It’ll be interesting (to say the very least!) to see how Colorado Springs voters react to Mayor John Suthers’ $36 million question on Nov. 3.

Raising the city’s sales tax rate by 0.62 percent should bring in about that amount annually, based on projected 2015 revenue estimates in the 2015 budget document. It’ll raise the city sales tax rate from 2.5 percent to 3.12 percent for a total rate of 8.25 percent. It may be enough to make a dent in the city’s massive infrastructure deficit, but raising the sales tax has few fiscal advantages — and many drawbacks.

The 2015 city budget estimated property tax revenues of $19.8 million compared to sales tax receipts of $147.8 million. Property taxes are stable, predictable and certain, while sales taxes are just the opposite. The city’s fiscal meltdown in the recent recession was a direct result of over-reliance on sales tax — revenues plunged abruptly, parks went unwatered, streetlights were turned off and furious residents blamed their elected and appointed officials.

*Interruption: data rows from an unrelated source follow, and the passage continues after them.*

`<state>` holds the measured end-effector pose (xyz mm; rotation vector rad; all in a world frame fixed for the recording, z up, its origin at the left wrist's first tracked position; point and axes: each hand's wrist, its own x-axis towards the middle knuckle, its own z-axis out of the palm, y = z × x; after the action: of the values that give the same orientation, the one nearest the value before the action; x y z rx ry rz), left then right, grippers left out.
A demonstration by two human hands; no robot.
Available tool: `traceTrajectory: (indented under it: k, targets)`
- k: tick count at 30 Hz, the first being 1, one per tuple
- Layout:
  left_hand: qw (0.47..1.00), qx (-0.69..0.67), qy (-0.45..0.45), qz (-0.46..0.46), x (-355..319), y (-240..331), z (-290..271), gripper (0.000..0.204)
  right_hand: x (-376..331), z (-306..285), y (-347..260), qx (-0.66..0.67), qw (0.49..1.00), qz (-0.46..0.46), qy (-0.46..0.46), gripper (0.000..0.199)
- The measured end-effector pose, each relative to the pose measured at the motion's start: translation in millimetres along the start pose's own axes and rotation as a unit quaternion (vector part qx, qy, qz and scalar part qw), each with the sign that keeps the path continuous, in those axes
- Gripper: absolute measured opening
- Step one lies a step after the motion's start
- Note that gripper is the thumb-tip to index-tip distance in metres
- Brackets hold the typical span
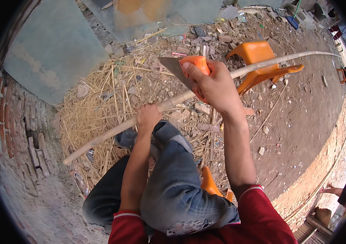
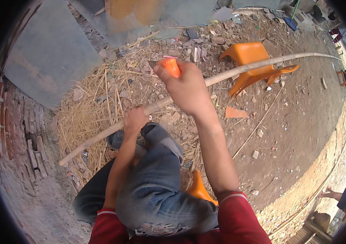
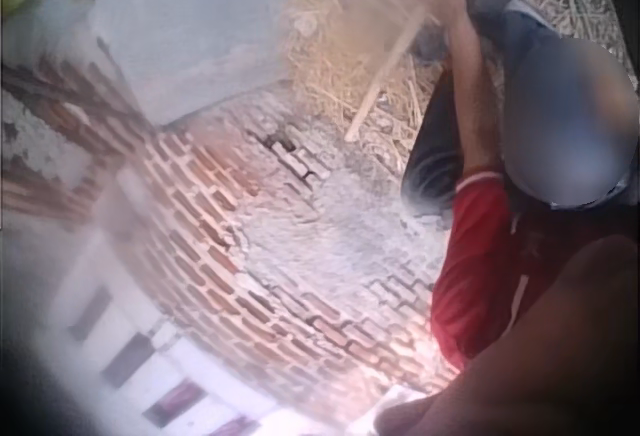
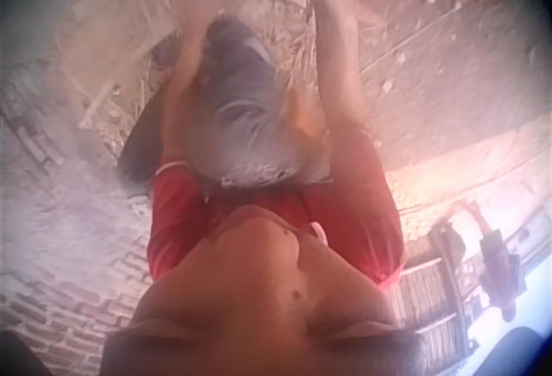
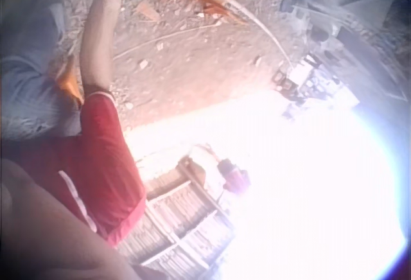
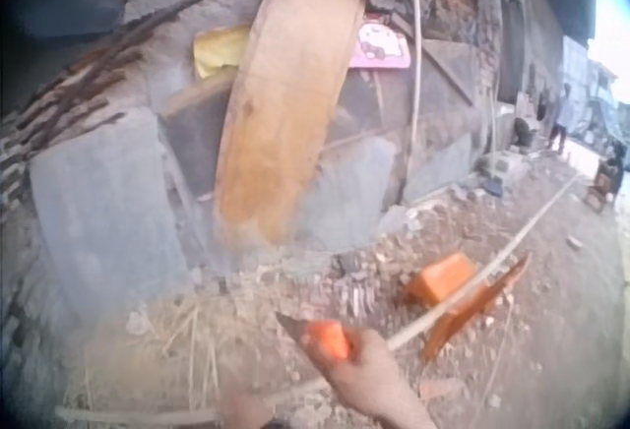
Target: The person sits on a small orange stool and uses a hand saw to cut a long, thin wooden stick. They hold the stick with their left hand and saw with their right hand, making repetitive back-and-forth motions to cut through the wood.
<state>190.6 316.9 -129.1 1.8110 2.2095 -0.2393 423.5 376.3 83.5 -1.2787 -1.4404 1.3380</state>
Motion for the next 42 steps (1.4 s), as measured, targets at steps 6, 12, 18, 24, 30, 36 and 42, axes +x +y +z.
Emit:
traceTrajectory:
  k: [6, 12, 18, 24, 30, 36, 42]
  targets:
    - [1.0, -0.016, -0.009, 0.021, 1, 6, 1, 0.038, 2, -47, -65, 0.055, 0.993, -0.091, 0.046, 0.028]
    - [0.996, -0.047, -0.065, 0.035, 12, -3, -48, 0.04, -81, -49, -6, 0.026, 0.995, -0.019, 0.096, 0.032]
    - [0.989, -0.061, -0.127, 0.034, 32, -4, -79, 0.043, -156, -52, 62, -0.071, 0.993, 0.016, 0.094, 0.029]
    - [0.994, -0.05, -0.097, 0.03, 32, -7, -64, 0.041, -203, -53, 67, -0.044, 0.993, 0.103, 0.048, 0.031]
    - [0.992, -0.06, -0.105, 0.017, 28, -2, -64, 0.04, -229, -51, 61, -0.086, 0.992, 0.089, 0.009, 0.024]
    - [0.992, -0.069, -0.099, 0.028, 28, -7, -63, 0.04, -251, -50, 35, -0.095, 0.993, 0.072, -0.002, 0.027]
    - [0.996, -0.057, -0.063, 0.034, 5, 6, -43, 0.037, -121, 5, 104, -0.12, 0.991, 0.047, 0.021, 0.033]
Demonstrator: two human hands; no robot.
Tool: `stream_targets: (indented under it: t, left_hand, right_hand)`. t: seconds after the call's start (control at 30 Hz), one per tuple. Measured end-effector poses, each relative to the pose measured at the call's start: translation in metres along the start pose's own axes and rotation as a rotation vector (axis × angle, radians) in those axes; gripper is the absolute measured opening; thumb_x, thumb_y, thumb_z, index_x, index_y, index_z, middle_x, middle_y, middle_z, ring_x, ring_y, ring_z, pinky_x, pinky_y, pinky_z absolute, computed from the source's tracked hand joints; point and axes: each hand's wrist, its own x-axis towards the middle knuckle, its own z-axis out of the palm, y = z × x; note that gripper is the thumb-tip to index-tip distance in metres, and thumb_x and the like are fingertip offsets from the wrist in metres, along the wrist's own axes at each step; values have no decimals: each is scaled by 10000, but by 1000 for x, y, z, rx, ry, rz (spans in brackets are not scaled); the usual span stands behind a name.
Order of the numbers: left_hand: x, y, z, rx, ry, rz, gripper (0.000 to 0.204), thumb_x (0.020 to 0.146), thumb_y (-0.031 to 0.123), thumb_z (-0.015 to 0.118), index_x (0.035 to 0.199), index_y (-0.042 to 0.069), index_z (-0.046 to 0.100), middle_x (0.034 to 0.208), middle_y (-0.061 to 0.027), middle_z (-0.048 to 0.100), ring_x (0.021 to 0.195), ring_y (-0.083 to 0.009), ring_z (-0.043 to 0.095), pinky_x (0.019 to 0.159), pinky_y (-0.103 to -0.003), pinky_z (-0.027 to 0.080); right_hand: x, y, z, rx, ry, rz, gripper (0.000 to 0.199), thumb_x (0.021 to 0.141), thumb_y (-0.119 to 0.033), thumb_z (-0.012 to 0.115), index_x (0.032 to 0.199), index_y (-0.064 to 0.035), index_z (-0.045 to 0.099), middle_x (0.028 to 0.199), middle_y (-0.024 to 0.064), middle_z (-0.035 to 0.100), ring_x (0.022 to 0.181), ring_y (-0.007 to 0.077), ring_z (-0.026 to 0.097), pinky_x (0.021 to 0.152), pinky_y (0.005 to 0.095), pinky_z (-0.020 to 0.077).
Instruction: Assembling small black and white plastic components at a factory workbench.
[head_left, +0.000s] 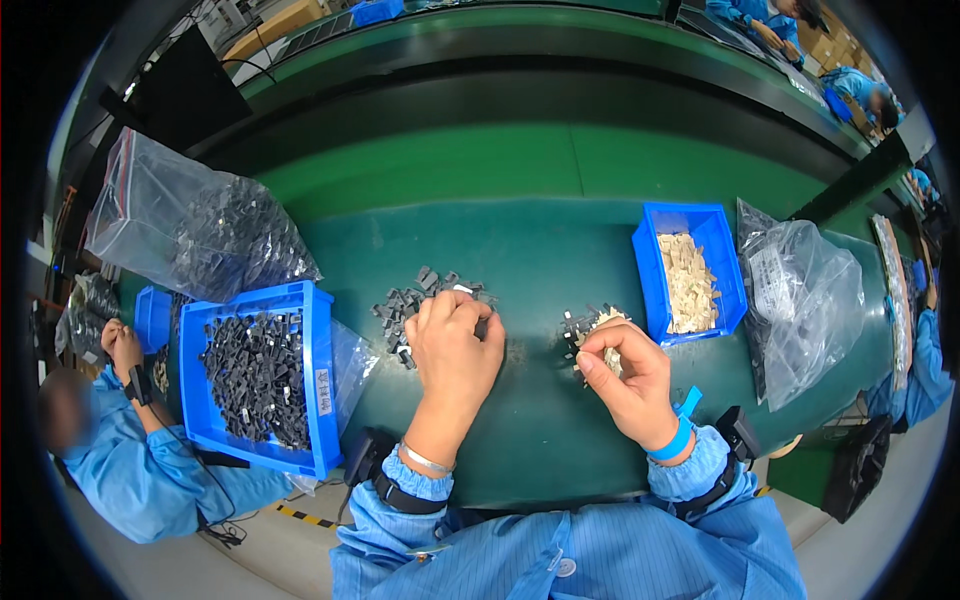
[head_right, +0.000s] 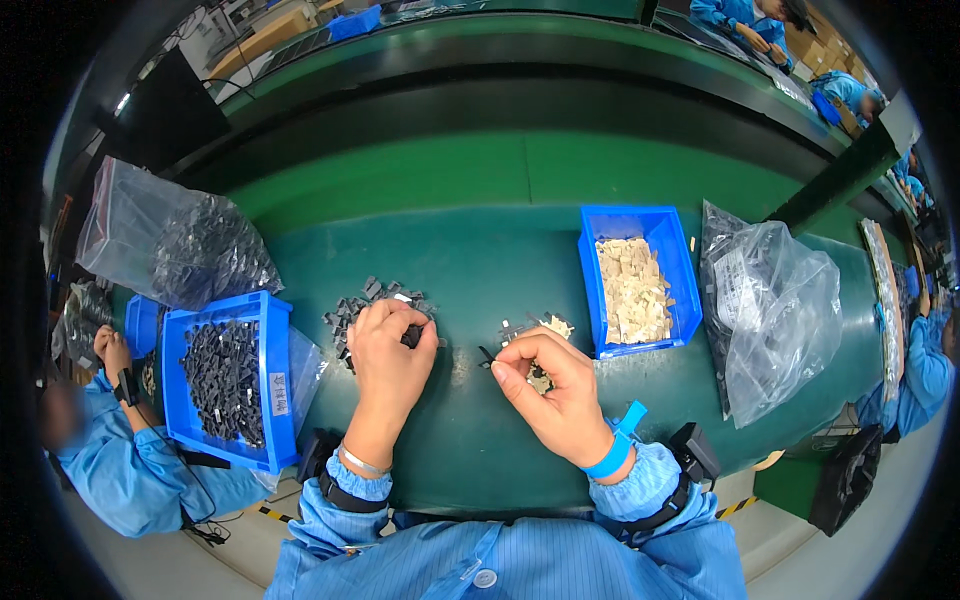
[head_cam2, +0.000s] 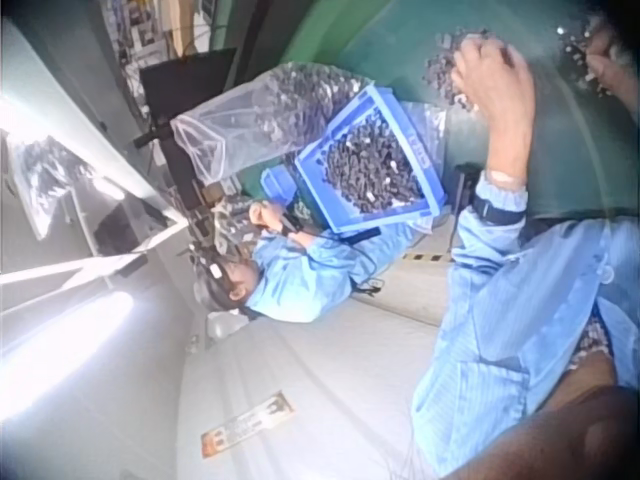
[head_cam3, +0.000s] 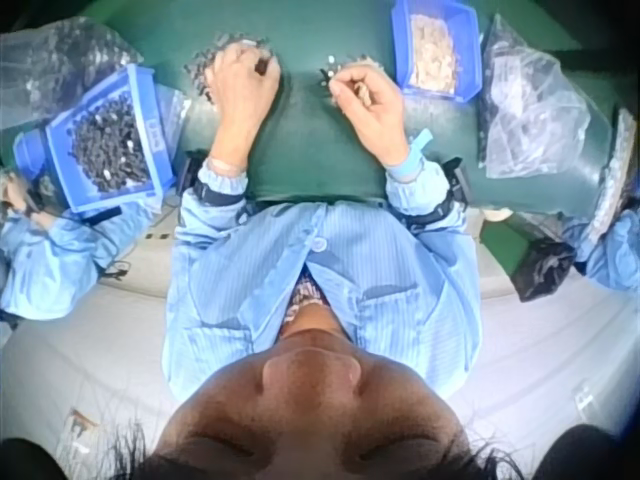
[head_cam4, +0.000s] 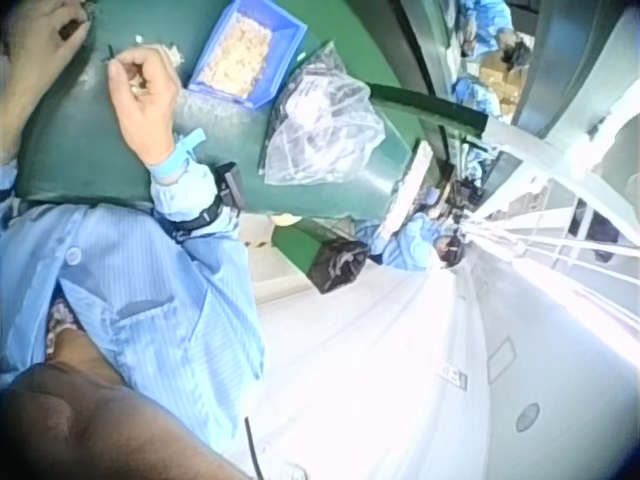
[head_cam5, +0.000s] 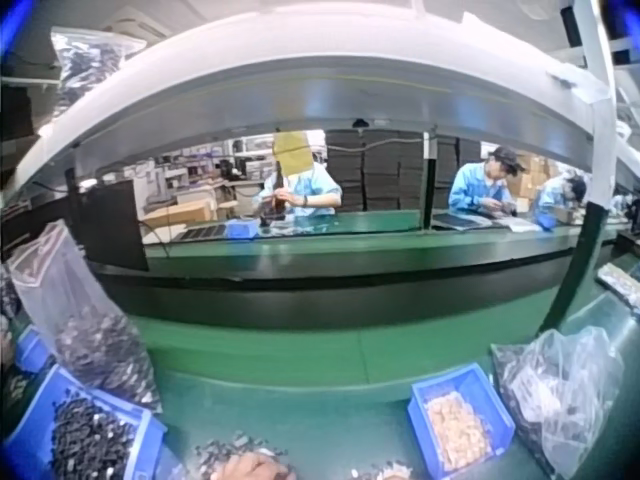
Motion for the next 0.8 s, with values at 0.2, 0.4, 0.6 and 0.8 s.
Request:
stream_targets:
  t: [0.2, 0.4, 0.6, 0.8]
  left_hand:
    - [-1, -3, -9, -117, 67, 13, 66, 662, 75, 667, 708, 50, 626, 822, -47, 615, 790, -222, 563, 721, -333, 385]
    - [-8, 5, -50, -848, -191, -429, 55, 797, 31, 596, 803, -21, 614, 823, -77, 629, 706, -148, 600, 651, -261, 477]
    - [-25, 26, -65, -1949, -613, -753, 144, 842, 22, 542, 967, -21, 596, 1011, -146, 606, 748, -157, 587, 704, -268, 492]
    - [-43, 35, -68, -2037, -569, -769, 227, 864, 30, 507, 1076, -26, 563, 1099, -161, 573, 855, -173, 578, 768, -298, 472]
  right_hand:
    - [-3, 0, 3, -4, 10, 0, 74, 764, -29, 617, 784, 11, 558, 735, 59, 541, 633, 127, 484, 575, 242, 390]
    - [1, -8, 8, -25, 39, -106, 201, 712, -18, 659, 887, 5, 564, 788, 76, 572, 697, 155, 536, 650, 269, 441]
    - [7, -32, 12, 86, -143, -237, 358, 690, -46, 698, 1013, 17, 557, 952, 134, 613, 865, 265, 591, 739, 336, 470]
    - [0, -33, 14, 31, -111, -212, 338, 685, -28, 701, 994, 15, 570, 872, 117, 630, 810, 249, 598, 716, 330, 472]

At present, property taxes provide only 8 percent of total general fund revenue, while sales and use taxes provide 57 percent. Other sources include $32.5 million in “Utilities Surplus Revenue,” $4.1 million in traffic violations, $814,000 in tow and storage charges and $19 million from the state highway users tax.

Raising sales taxes by 24.8 percent, as Suthers and an 8-to-1 majority of City Council propose may be politically attractive — but it’s ethically questionable and fiscally imprudent.

Sales taxes are regressive by nature, falling heavily on the poor. If you spend most or all of your income on the necessities of life, the difference between 7.63 percent and 8.25 percent is significant. Moreover, it’s harder to evade such taxes by shopping at stores in the unincorporated county — unless you live nearby or have reliable transportation.

It also burdens businesses large and small, whose customers may decide to increase their online shopping and thereby avoid local taxes. Homebuilders and buyers alike will find the county more attractive – in theory, the construction materials cost of a house in parts of the county will enjoy a 3.25 percent advantage over an identical structure within the city.

We’ve already seen big retailers flee the city and set up shop nearby – witness the Wal-Mart/Sam’s Club relocation from South Academy to a site that’s legally in Fountain, thanks to a dubious flagpole annexation. The loss of the two stores cost the city $3 million in annual tax revenue.

Given that local residential property taxes are among the nation’s lowest, and that the city’s share of such taxes is minute (just 7.2 percent of the total property tax bill of a single-family residence located in School District 11), you’d think that our elected leaders would at least consider raising them.

But they’re afraid to even try. They know that Douglas Bruce and his co-religionists would accuse them of doubling or tripling property taxes, and they assume that the voters would buy into his flim-flam.

That’s not leadership. That’s political expediency, driven by the assumption that local voters are ignorant, bull-headed and easily misled. They may be right, but it’s hard to imagine that sticking Colorado Springs with the highest sales tax rate of any major city in Colorado will be to the city’s long-term benefit.

It might have made more sense to raise sales taxes modestly, increase lodging and automobile rental taxes, and raise property taxes as well. Such a complex package might be difficult to sell, but so what? Leaders lead…or do they?